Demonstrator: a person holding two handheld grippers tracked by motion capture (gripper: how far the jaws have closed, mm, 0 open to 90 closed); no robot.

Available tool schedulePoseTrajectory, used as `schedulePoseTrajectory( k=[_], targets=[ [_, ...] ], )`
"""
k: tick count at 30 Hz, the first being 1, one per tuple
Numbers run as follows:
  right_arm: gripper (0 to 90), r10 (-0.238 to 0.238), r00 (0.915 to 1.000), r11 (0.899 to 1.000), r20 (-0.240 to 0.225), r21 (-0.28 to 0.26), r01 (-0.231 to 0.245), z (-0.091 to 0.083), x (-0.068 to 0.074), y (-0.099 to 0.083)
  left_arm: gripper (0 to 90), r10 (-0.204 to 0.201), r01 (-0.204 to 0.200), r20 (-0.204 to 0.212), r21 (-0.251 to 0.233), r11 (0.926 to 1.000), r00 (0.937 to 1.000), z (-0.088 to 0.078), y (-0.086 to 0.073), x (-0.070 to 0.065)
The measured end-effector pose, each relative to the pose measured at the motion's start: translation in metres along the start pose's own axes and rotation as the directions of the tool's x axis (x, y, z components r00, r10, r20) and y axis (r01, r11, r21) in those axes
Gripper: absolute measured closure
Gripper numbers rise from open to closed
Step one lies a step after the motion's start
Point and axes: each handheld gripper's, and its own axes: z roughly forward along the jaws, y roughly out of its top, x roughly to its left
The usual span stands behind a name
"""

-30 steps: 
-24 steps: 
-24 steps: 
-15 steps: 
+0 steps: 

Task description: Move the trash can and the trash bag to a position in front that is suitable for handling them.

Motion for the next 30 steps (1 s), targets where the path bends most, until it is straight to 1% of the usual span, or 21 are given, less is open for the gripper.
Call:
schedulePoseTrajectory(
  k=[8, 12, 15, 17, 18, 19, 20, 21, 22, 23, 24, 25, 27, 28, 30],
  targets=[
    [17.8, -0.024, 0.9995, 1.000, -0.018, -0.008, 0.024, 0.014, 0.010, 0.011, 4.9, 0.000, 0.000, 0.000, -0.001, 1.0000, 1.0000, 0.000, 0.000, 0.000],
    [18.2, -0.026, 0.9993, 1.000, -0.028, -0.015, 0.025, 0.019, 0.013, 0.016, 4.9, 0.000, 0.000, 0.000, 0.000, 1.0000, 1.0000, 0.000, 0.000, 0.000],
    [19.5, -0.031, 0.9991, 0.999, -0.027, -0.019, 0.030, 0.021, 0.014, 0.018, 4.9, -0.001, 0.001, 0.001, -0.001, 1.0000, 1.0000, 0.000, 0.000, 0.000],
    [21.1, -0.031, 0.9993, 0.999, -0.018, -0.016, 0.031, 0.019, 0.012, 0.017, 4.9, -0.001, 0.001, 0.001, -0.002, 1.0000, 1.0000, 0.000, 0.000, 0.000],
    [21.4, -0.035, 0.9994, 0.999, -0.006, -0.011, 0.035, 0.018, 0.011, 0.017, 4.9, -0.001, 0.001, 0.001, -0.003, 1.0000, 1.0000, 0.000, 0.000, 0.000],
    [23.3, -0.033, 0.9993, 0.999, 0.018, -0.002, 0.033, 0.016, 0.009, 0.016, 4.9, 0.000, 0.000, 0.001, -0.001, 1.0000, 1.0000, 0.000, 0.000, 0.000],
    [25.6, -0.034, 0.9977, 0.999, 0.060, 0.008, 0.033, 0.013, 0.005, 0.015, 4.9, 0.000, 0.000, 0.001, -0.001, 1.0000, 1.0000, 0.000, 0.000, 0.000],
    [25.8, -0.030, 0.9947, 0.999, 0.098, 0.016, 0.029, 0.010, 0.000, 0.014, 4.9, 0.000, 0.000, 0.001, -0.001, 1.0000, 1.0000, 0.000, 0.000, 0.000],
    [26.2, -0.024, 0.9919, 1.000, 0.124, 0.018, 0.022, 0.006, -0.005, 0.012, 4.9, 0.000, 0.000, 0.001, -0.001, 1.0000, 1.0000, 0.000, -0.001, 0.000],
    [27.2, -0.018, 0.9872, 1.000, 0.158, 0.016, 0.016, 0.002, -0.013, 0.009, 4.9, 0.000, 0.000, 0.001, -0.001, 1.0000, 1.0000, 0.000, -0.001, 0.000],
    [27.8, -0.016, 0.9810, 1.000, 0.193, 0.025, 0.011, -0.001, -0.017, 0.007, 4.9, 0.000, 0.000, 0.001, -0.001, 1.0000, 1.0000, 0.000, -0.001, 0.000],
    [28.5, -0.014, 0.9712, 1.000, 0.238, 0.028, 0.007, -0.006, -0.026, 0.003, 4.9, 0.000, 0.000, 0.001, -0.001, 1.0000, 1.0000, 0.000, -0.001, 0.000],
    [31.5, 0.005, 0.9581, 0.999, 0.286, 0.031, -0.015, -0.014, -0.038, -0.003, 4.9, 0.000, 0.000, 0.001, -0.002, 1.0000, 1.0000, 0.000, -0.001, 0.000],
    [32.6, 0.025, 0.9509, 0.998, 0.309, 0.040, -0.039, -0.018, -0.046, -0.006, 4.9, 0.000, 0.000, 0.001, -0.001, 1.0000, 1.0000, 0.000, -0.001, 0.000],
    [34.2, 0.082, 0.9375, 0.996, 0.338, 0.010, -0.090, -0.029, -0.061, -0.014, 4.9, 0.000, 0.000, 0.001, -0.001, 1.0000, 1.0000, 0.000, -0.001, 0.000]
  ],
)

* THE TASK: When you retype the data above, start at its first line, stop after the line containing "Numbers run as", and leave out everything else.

* RESULT OF THE EXERCISE:
Demonstrator: a person holding two handheld grippers tracked by motion capture (gripper: how far the jaws have closed, mm, 0 open to 90 closed); no robot.

Available tool schedulePoseTrajectory, used as `schedulePoseTrajectory( k=[_], targets=[ [_, ...] ], )`
"""
k: tick count at 30 Hz, the first being 1, one per tuple
Numbers run as follows:

Nothing else is needed to complete this exercise.